В умывальнике торопливо смеркается. Это грязные, матовые от пыли и дождевых потеков окна плотно заслонили спины. Бетонный пол, холодный и влажный, тускло отсвечивает. Тяжелые слова падают откуда-то издалека монотонно и глухо. Я слышу и понимаю только его, маленького высохшего человечка с детским личиком, исхлестанным морщинами, с провалившимися в глазницы черными колючими глазами. В желтом кулачке левой руки зажата, как камень, общипанная мною горбушка.
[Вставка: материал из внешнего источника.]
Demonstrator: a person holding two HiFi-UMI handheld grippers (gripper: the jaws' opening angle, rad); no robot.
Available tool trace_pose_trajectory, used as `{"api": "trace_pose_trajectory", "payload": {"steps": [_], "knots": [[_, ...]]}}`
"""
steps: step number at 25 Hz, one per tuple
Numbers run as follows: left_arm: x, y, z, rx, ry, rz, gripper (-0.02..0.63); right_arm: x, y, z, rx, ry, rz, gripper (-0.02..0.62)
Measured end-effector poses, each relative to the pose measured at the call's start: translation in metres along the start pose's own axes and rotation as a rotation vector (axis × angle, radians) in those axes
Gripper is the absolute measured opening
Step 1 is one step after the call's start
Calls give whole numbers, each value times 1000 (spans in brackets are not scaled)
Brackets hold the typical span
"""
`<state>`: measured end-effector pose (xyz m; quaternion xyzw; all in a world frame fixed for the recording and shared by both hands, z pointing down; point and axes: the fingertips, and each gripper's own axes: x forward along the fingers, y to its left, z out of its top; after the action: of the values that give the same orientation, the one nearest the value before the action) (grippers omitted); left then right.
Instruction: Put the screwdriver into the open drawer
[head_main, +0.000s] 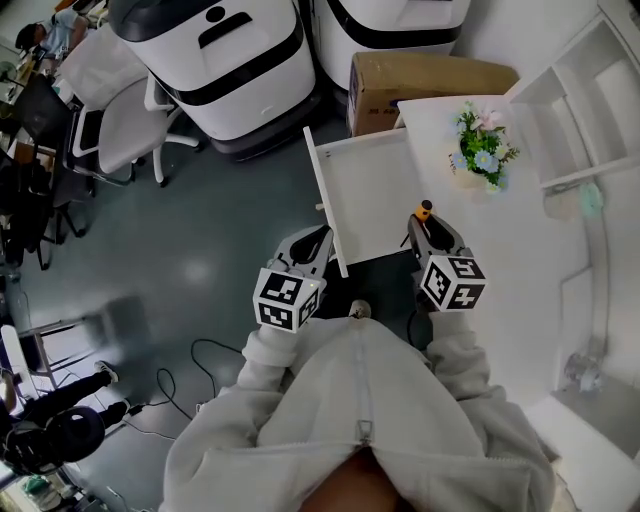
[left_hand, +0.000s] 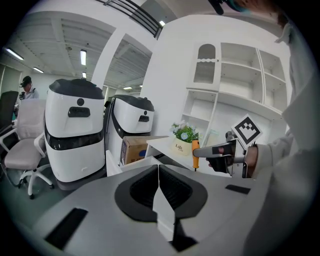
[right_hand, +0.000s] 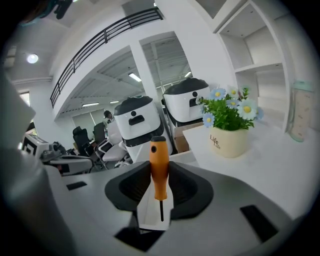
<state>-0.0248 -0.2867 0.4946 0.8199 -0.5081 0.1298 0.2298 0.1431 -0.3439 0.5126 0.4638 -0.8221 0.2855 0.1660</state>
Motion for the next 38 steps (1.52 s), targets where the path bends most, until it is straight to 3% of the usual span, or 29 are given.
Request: {"api": "trace_pose_trajectory", "payload": {"steps": [19,28,38], "knots": [[42,71,-5,-29,71,-17,17,141,-20,-52,-135,309,-35,124],[63,76,-6,-21,62,-51,17,182,-36,-86,-158,430,-42,126],[59,86,-17,-58,82,-15,17,220,-44,-116,-198,538,-60,124]]}}
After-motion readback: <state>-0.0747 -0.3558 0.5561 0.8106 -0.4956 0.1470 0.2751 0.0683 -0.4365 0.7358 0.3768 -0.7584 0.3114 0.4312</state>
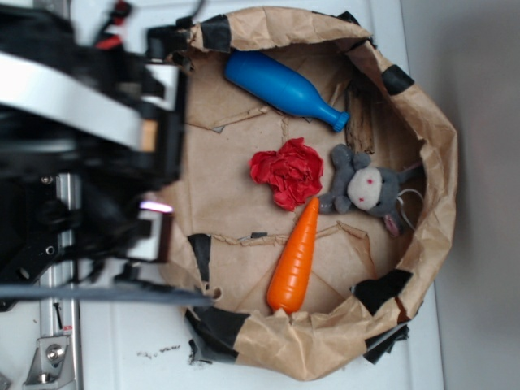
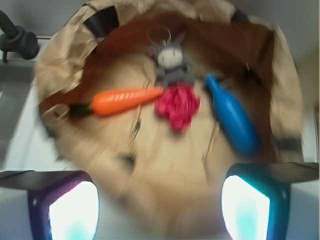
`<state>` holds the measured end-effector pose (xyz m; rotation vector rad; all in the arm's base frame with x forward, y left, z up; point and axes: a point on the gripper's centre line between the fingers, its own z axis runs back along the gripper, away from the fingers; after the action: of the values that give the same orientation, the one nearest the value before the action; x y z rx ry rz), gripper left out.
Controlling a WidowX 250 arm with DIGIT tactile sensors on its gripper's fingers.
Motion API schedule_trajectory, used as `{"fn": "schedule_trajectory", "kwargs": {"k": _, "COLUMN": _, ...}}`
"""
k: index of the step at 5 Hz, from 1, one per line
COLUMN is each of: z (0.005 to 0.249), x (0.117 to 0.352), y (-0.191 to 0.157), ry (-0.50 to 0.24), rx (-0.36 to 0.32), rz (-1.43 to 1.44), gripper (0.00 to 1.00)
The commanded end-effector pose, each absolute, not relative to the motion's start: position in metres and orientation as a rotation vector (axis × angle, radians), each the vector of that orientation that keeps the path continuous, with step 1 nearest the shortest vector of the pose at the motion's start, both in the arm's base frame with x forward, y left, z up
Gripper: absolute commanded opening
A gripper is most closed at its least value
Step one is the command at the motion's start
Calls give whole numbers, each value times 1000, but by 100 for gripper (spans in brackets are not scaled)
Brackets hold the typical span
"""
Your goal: Grab the blue bottle.
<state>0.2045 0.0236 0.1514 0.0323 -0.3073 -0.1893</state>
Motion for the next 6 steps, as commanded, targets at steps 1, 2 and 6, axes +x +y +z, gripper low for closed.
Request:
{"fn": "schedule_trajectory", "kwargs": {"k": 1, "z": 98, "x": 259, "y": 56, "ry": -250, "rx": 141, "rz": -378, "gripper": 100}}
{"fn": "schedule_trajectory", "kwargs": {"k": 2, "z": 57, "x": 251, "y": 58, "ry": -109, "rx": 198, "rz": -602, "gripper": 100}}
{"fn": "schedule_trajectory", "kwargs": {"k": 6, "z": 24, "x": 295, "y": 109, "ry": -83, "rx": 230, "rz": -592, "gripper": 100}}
Мы стоим рядом, окруженные плотным кольцом гудящих человеческих, тел.
— Вин, тильки вин, бильше нэкому...
— Ты украл?
— Я не брал...
Я понуро смотрю на колени, остро торчащие из полосатых дырявых штанин. Их сотрясает мелкая частая дрожь. Я пытаюсь унять ее напряжением воли и не могу. Позорной смертью умирать страшно, а я сейчас могу умереть, и на мое мертвое тело с отвращением плюнут товарищи.
Кольцо отшатнулось, дернулось. Четыре цепких руки схватили меня, подняли высоко над головами.
— Смерть! — хрипит отшатнувшийся круг. — Смерть!